• Exercise objective:
Which lines of the material contain the word "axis"? Show each one.

• Supplied information:
◆ ◆ ◆ ◆

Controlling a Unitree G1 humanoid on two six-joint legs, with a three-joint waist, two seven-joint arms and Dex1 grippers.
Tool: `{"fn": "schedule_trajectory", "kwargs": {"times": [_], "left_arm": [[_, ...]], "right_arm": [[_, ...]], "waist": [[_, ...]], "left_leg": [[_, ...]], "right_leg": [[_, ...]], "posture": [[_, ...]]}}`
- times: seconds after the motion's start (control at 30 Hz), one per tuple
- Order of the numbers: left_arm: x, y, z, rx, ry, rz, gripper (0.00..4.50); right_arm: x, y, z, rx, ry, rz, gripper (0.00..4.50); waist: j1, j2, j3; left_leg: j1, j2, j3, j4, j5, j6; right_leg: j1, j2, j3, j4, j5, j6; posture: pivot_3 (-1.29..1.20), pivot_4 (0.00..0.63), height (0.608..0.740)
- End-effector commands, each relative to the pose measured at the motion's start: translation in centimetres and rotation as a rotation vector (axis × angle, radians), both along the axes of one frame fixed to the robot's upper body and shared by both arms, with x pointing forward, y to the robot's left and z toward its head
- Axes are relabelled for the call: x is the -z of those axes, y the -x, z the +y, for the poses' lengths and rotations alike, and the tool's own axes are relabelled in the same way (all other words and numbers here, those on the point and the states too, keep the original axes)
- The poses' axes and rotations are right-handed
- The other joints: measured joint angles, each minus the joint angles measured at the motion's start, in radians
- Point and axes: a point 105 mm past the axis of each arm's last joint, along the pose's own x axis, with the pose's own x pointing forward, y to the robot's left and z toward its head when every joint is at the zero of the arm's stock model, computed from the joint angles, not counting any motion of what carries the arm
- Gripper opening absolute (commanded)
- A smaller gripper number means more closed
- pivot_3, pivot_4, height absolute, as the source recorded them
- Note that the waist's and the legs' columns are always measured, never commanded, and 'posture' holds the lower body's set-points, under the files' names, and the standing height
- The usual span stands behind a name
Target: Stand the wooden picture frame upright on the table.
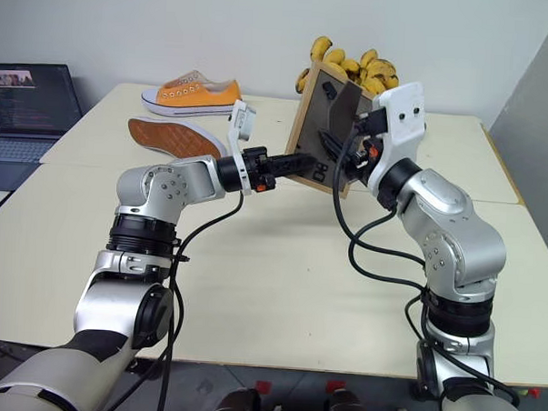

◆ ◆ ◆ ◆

• Response below:
- End-effector commands, each relative to the pose measured at the motion's start: translation in centimetres and rotation as a rotation vector (axis × angle, radians), both along the axes of one frame fixed to the robot's upper body and shared by both arms, with x pointing forward, y to the robot's left and z toward its head
- Point and axes: a point 105 mm past the axis of each arm's last joint, along the pose's own x axis, with the pose's own x pointing forward, y to the robot's left and z toward its head when every joint is at the zero of the arm's stock model, computed from the joint angles, not counting any motion of what carries the arm

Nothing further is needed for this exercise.